かと言って存外にも淫らな肉体をしていたから、むらむらとしているときならば、違うマラでも女のように善がるのだろう。けれど、平八以外の手に触られたくないし、平八以外の子など欲しくない。これは肉体に付随する野性的な欲求ではなく、人間としての理性的な心の領域でそう思っている。

「……平八さんは、この先にいったいどんなことを描いているのですか」

ぼんやりと川面を眺めながら、魚が跳ねたのと同時に尋ねた。

「この先?」

「先々のことを考えているのでしょう?」

「何だい急に」

「急じゃないです。私はずっとそのことを考えていました」

「言い方が気に食わんかったか」

「別に」

「……俺の先は、まあ、それなりよ」

「何ですそれ。ごまかして」

「なるようになるということだ」

てんで覇気のない答えに、蓮太郎がフウとため息をつく。だが平八は続ける。

「だがお前は違う、放蕩な生き方など出来まい。半分は神の使いとして生まれた身よ。慎重に生きていけ。今は柿本さんのところで世話になってる身だ。だからそのあいだはしっかりと主人に仕えることだけを考えておれ。………男は一生手に職を持ってなきゃならん。ひとときの楽しみに耽って、今を棒に振るようなことはするな」

「…………」

あの日、橋の前でこの男に泣きながら制裁を加えたときの気持ちがよみがえる。しかしよみがえるだけで、もうこの男に対する怒りなどは沸かない。当然のことを言われているとよくわかるし、確かに自分は少し熱に浮かされやすいところがある。

「でも平八さん」

腕を取って、寄り添う。

「私のことを捨てないでください」

いまはそれしか言えなかった。そして、自分の肉体の秘密には迫らないままにしておいた。もうほとんど分かっているから聞く必要もない。お互いの暗黙の中にしまいこんで、この先あまり平八にわがままを言わないようにしようと決めた。
それでも、いつか本当に結ばれたいと思っている。どうしてこれほど好きなのかわからない。いつかこの男を上回る人間など現れるだろうか。現れたとしても、愛の重さを比較することはできない。

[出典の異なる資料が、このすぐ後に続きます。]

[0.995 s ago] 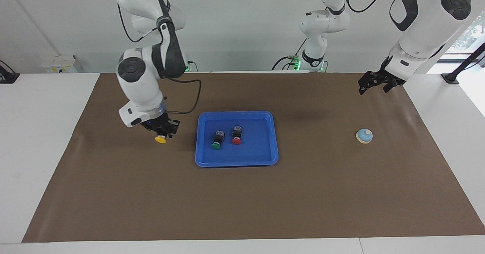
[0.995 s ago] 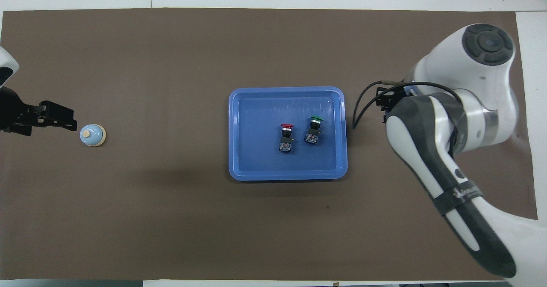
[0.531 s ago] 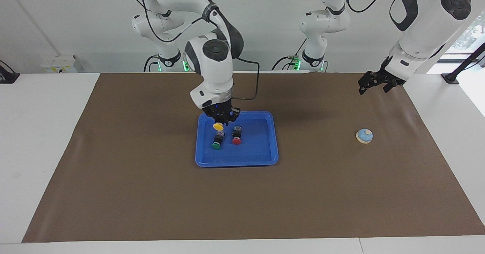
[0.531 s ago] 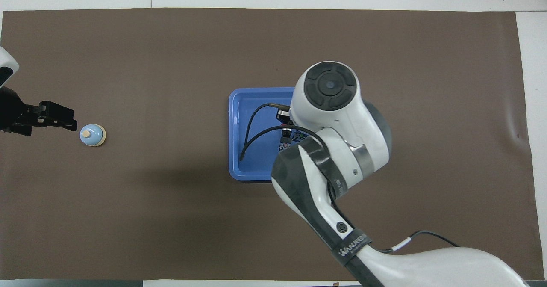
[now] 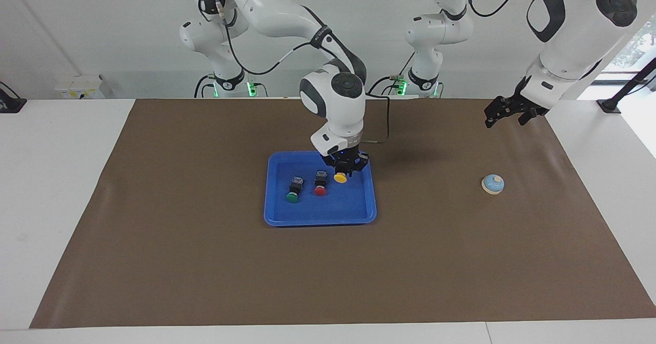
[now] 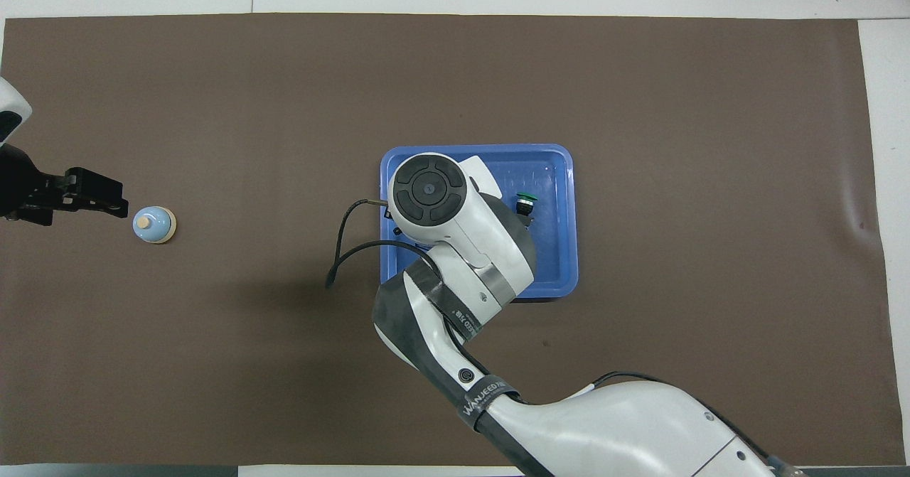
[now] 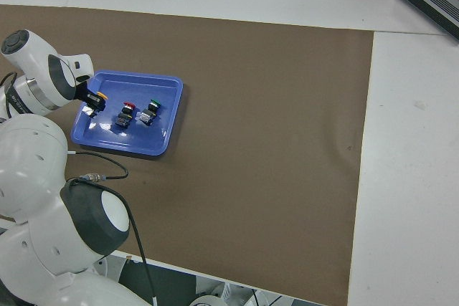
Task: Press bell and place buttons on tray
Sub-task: 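Carry the yellow button into the tray and release it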
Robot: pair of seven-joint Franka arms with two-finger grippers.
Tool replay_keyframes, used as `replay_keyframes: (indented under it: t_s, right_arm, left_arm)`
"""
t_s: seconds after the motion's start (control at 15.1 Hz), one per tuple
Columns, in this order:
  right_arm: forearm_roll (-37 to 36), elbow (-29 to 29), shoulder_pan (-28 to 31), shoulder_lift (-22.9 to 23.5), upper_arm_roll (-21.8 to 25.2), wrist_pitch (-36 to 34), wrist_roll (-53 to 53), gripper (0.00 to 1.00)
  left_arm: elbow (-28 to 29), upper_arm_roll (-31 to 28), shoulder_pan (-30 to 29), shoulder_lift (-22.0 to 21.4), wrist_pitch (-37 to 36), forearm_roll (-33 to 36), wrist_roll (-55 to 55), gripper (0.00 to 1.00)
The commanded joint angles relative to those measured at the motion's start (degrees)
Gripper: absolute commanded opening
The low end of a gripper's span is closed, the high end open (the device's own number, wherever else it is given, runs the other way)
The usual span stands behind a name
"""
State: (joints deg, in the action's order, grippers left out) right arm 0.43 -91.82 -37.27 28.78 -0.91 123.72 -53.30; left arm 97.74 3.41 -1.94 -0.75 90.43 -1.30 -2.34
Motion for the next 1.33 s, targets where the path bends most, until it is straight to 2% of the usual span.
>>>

「……俺がお前に不義理をはたらいたら、そのときこそは本当に殺せ」

「………」

「殺されても殺されずとも、俺の死に目を見るのはお前であってほしい」

平八の横顔を見上げる。

「………だが今は待て。俺たちはまだハナタレの砂利共に過ぎん。とっつぁんに通すべきスジが俺にもお前にもまだ無いのだ。いまどき駆け落ちや心中など流行ってねえしな」

冗談めかして言うが、しかし蓮太郎を見下ろす眼差しは本気である。いつもこの妖しい眼つきにゾクリとなる。この男こそ本当に人間なのかと問いたくなる。しかし蓮太郎は嬉しかった。腰に抱きついて、胸に顔をうずめた。このままネコにでもなって、ふところに入りこんでしまいたい。そうだ、もしもネコだったなら、このまま部屋に連れ帰ってもらって、ずっと一緒に暮らせるのになあ。そんな馬鹿げたことを、半分本気で考えた。

「ちゃんと立派な大人になります」

「偉いぞ」

背中をポンと叩かれる。

「ああ、ネコになりたい」

「ネコ?」

「ゲーテさんが少しうらやましい」

「ははは、あいつはなんにも考えとらんからな。俺も少しうらやましい」

欄干でクスクス笑い合いながら、平八の体温を感じている。今日はじめて『絶頂めいたもの』を得た瞬間のことを、またぼんやりと思い起こした。